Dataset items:

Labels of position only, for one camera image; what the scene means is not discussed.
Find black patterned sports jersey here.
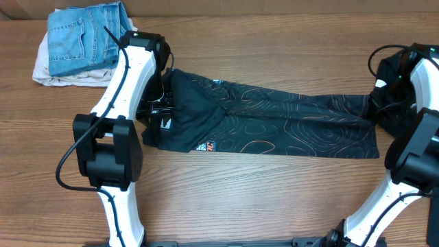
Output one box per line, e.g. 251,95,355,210
142,69,379,158

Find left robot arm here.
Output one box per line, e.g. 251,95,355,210
70,31,172,246

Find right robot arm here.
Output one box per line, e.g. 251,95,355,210
314,43,438,246

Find black garment pile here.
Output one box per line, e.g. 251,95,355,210
377,51,416,137

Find folded white cloth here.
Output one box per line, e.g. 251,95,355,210
32,18,136,86

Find folded blue denim jeans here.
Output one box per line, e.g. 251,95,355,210
47,1,132,77

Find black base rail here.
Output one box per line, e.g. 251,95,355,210
141,237,323,247

*Task objective*. Output the records above exactly, leaving out pictures.

*Worked solution*.
Labels of position only, for one camera image; what the scene means is not discussed.
Find black patterned sports jersey here.
Output one box per line, e.g. 251,95,355,210
142,69,379,158

Find left robot arm here.
Output one box per line, e.g. 251,95,355,210
70,31,172,246

Find right robot arm here.
Output one box per line, e.g. 251,95,355,210
314,43,438,246

Find black garment pile here.
Output one box per line, e.g. 251,95,355,210
377,51,416,137

Find folded white cloth here.
Output one box per line, e.g. 251,95,355,210
32,18,136,86

Find folded blue denim jeans here.
Output one box per line, e.g. 251,95,355,210
47,1,132,77

Find black base rail here.
Output one box per line, e.g. 251,95,355,210
141,237,323,247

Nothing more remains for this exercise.